--- Assigned task ---
Every line of the records below from the line with "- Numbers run" up to and including the line with "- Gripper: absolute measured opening" must be reproduced exactly, and no line outside that range.

--- Supplied material ---

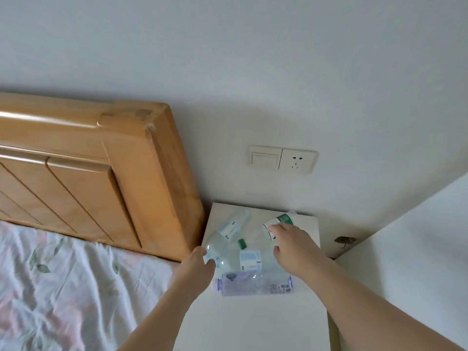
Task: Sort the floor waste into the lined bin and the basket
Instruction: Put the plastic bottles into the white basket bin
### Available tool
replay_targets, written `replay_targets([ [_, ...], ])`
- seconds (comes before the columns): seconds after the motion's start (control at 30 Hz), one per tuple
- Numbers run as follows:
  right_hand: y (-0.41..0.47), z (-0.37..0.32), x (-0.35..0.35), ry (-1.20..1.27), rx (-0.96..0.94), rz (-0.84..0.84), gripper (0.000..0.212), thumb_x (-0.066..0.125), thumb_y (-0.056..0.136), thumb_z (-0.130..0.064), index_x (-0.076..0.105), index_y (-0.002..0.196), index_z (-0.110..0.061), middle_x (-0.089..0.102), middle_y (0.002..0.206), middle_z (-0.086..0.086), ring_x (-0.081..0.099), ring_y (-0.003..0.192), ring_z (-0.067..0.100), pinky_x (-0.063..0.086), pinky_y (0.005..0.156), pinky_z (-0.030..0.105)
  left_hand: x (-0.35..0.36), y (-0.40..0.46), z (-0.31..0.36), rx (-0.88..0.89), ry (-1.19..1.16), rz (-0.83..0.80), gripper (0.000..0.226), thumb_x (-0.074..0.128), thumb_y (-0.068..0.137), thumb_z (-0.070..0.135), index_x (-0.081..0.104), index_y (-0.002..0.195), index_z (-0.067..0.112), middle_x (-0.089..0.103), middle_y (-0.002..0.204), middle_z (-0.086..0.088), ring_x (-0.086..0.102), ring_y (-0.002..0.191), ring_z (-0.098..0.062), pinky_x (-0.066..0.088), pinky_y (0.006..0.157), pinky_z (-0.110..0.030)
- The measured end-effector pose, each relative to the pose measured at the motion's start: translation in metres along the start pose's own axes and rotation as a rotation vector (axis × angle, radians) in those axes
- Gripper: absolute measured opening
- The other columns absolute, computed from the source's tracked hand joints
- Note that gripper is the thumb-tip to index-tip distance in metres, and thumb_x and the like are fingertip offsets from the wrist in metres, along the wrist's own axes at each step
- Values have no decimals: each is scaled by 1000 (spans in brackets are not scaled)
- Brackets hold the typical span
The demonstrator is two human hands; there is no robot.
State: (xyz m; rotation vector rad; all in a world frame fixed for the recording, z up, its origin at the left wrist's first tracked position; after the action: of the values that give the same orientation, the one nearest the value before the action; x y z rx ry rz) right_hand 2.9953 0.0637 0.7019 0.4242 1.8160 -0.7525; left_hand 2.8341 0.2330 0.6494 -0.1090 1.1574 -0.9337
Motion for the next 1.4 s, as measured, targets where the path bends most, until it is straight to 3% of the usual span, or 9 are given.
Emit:
replay_targets([
  [0.13, 65, 6, 55, -105, -109, -53, 42, 45, 93, -15, 42, 135, -16, 47, 132, 2, 44, 123, 23, 33, 106, 35, 37, 51, -8, -51, -32, 2, 36, 43, 94, 24, 40, 129, 15, 51, 117, -3, 47, 92, -20, 36, 73, -30],
  [0.23, 93, 13, 93, -192, -175, -96, 46, 49, 91, -11, 41, 136, -17, 44, 135, 3, 42, 125, 24, 28, 111, 36, 50, 74, -10, -72, -17, 48, 37, 40, 97, 23, 35, 133, 15, 45, 130, -4, 42, 97, -20, 30, 77, -28],
  [0.43, 141, 17, 126, -288, -308, -71, 50, 53, 85, -5, 46, 133, -15, 45, 135, 5, 39, 126, 26, 24, 112, 36, 64, 105, -22, -79, 53, 102, 32, 34, 98, 15, 42, 128, 14, 51, 126, -4, 42, 96, -19, 27, 74, -25],
  [0.67, 170, 3, 143, -419, -405, -117, 37, 52, 87, -11, 54, 124, -10, 53, 122, 9, 46, 116, 29, 28, 109, 40, 73, 120, -36, -104, 101, 41, 39, 35, 101, 29, 40, 138, 17, 45, 134, -3, 49, 115, -23, 27, 77, -24],
  [0.83, 174, -6, 153, -429, -410, -123, 32, 57, 86, -14, 59, 118, -13, 56, 116, 9, 51, 108, 30, 34, 99, 38, 73, 128, -50, -63, 66, 62, 40, 41, 99, 41, 46, 131, 17, 50, 127, -1, 51, 114, -22, 36, 82, -27],
  [0.97, 166, -11, 122, -348, -387, -55, 34, 59, 83, -13, 60, 117, -14, 60, 113, 6, 54, 105, 29, 37, 96, 38, 54, 117, -44, 5, 34, 144, 40, 41, 98, 44, 47, 128, 18, 58, 114, 1, 57, 105, -21, 45, 85, -33],
  [1.17, 120, -31, 12, -246, -297, 70, 36, 49, 93, -26, 49, 127, -18, 55, 125, 0, 49, 118, 23, 34, 102, 34, -9, 66, -7, 68, -22, 233, 27, 43, 98, 42, 46, 104, 16, 60, 83, 0, 57, 73, -23, 48, 65, -36],
  [1.3, 72, -60, -70, -165, -284, 180, 30, 48, 93, -29, 49, 121, -17, 56, 116, 0, 52, 105, 21, 39, 86, 30, -58, 8, 24, 68, -100, 289, 25, 47, 95, 35, 49, 111, 15, 62, 85, -1, 60, 74, -23, 45, 61, -33],
  [1.4, 22, -89, -125, -106, -297, 269, 25, 49, 91, -30, 49, 110, -15, 56, 107, 1, 52, 96, 22, 36, 72, 29, -98, -57, 39, 61, -128, 328, 26, 49, 95, 33, 50, 113, 16, 62, 89, -1, 61, 79, -22, 51, 68, -36],
])
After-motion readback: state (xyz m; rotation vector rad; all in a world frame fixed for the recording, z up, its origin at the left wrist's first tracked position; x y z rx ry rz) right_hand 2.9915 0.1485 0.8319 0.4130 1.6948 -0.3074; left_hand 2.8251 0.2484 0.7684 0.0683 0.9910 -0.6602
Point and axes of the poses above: each hand's wrist, its own y-axis towards the middle knuckle, its own x-axis out of the palm, z = x × y, the point moved 5 cm from there along y, towards the middle knuckle
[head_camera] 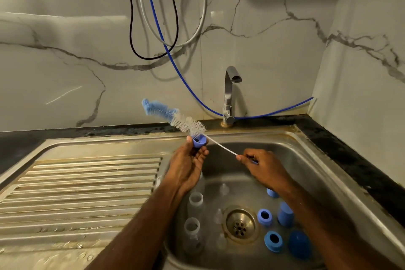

--- Written answer ---
- Numbers run as follows:
  right_hand: y (-0.41..0.47), z (-0.37..0.32), x (-0.35..0.35), ry (-1.20..1.27), rx (-0.96..0.94), rz (-0.84..0.84), gripper (0.000..0.212), thumb_x (-0.066..0.125), thumb_y (-0.056..0.136), thumb_z (-0.130..0.064), index_x (-0.076..0.105), index_y (-0.002..0.196), index_z (-0.110..0.061), middle_x (-0.089..0.102), middle_y (0.002..0.206), middle_z (-0.086..0.086), ring_x (-0.081..0.099), ring_y (-0.003..0.192), ring_z (-0.067..0.100), pinky_x (-0.063..0.086), pinky_y (0.005..0.156), pinky_z (-0.030..0.105)
  left_hand: x (-0.35..0.36), y (-0.40..0.46), z (-0.31..0.36), rx (-0.88..0.89), ry (-1.19..1.16), rz (-0.83..0.80), gripper (0.000..0.226), thumb_x (-0.074..0.128), thumb_y (-0.068..0.137), thumb_z (-0.070..0.135), index_x (-0.081..0.104), index_y (-0.002..0.195), index_z (-0.067..0.112), middle_x (-0.089..0.103), middle_y (-0.002..0.204), middle_z (-0.086..0.088), ring_x (-0.086..0.102), ring_y (-0.002..0.191), ring_z (-0.098..0.062), pinky_x (-0.066..0.088), pinky_y (0.006..0.157), pinky_z (-0.110..0.030)
- The measured end-effector pose, each relative to the pose measured at the motion's start: translation in metres along the start pose's own axes and rotation as a rotation vector (axis × angle, radians) in those axes
- Gripper: absolute measured opening

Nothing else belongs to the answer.